- Exercise directions -
Where the string "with" appears in a line of the data, show that line.

- Source material -
--

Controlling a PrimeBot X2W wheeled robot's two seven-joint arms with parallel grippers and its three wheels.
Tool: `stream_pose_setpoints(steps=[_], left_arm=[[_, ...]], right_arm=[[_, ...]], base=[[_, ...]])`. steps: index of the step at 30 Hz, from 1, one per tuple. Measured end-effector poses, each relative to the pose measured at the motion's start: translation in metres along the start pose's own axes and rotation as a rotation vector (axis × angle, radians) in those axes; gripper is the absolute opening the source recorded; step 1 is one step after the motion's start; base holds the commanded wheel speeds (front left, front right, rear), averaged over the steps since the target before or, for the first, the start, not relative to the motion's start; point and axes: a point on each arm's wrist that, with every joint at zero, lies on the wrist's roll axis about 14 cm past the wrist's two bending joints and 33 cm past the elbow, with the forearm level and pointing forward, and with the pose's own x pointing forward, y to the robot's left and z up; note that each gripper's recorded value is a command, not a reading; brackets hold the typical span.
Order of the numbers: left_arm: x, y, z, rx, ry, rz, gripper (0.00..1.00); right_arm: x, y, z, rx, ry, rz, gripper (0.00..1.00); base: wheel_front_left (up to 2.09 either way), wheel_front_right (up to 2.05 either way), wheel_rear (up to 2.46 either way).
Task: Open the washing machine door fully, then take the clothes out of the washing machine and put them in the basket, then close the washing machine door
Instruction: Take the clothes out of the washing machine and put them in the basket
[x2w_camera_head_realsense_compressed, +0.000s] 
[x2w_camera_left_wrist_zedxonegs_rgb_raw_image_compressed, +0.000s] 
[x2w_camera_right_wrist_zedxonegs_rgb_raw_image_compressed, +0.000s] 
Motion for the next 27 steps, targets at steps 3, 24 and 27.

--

- Written answer -
Controlling a PrimeBot X2W wheeled robot's two seven-joint arms with parallel grippers and its three wheels.
Tool: `stream_pose_setpoints(steps=[_], left_arm=[[_, ...]], right_arm=[[_, ...]], base=[[_, ...]])`. steps: index of the step at 30 Hz, from 1, one per tuple. Measured end-effector poses, each relative to the pose measured at the motion's start: translation in metres along the start pose's own axes and rotation as a rotation vector (axis × angle, radians) in those axes; gripper is the absolute opening the source recorded; step 1 is one step after the motion's start; base holds the commanded wheel speeds (front left, front right, rear), averaged over the steps since the target before or, for the first, the start, not relative to the motion's start; point and axes: a point on each arm's wrist that, with every joint at zero, lies on the wrist's roll axis about 14 cm past the wrist's two bending joints and 33 cm past the elbow, with the forearm level and pointing forward, and with the pose's own x pointing forward, y to the robot's left and z up; note that each gripper's recorded value is a command, not a reading; brackets hold the typical span.

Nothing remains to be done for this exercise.